VELVA SAENZ: I really don't know. I mean, I would think it should make us feel more safe.

MORALES: Most people here, she says, already feel safe. They leave their doors unlocked, and they know their neighbors both in Presidio and across the border.

SAENZ: But because of what happened with - a couple of years ago, with Esequiel, it kind of makes you think about it.

MORALES: Saenz went to school with Esequiel Hernandez. The young man was shot and killed by a Marine on a drug surveillance mission in 1997. Hernandez was herding his goats about 20 miles from Presidio and carrying an antique rifle to protect them from coyotes. Those events are still vividly remembered. A stretch of highway here is dedicated to him.

SAENZ: He graduated with me. So you know, we lived it with him. So it makes you think twice whether it's safe or not.
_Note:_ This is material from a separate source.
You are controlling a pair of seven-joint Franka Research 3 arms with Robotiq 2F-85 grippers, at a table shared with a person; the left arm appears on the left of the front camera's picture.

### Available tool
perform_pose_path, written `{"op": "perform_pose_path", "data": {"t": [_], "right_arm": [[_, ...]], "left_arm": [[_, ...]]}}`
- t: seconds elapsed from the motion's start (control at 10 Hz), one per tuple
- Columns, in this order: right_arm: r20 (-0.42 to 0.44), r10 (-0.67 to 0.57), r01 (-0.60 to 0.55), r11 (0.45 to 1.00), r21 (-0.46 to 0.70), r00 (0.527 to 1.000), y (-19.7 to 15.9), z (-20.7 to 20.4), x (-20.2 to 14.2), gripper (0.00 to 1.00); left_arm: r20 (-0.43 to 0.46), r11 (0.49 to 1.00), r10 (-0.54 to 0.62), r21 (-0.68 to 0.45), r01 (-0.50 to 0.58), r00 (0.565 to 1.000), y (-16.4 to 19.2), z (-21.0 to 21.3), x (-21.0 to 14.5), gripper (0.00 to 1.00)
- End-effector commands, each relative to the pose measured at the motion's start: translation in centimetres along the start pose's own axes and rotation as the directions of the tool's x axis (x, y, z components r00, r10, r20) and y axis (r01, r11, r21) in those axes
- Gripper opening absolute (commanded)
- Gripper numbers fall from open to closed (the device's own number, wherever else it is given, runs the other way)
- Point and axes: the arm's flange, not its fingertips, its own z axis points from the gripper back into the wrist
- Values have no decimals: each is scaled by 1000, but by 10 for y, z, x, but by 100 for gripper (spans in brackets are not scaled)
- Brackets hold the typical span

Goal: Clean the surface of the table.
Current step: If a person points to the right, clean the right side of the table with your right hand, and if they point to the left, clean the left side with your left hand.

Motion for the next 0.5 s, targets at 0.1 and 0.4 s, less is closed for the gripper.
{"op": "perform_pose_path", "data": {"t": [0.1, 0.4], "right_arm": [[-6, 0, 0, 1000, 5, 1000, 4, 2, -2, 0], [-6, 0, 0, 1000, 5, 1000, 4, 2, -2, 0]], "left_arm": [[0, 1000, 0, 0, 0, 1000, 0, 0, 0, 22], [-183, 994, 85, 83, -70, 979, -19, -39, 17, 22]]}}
MORALES: Not everyone is thinking twice about more troops on the border. Texas Governor Greg Abbott, a Republican, praised Trump - saying in a statement that this, quote, "reinforces Texas's long-standing commitment to secure our southern border." Texas already has some National Guard troops performing surveillance elsewhere on the border right now. John Ferguson is mayor of Presidio.

JOHN FERGUSON: We've kind of been through that before with the National Guard.

MORALES: National Guardsmen have been coming on missions since the Reagan administration. About 6,000 National Guard troops were sent to the border under the George W. Bush administration. Another 1,200 were deployed under Obama. And Rick Perry sent Guard units while he was governor of Texas.

FERGUSON: If they're there to kind of assist the Border Patrol, and the Border Patrol wants and appreciates it, then I don't think that's necessarily a bad thing at all.

MORALES: Ferguson's lived in Presidio for 30 years. When he's not at city hall, he's down the street working at the school where he taught Esequiel Hernandez. While Mayor Ferguson says he wouldn't mind the Guard's presence, he does want accountability from the federal government.

FERGUSON: Depending on how long the National Guard would be stationed on the border, I think you need to be able say, OK, what effect is this presence having on the border?

MORALES: For now, residents want to find out more about how many troops could be coming and exactly how long they'd stick around. The president has directed the Pentagon and Homeland Security to work out a plan with governors of states along the U.S.-Mexico border. In Presidio, I'm Carlos Morales.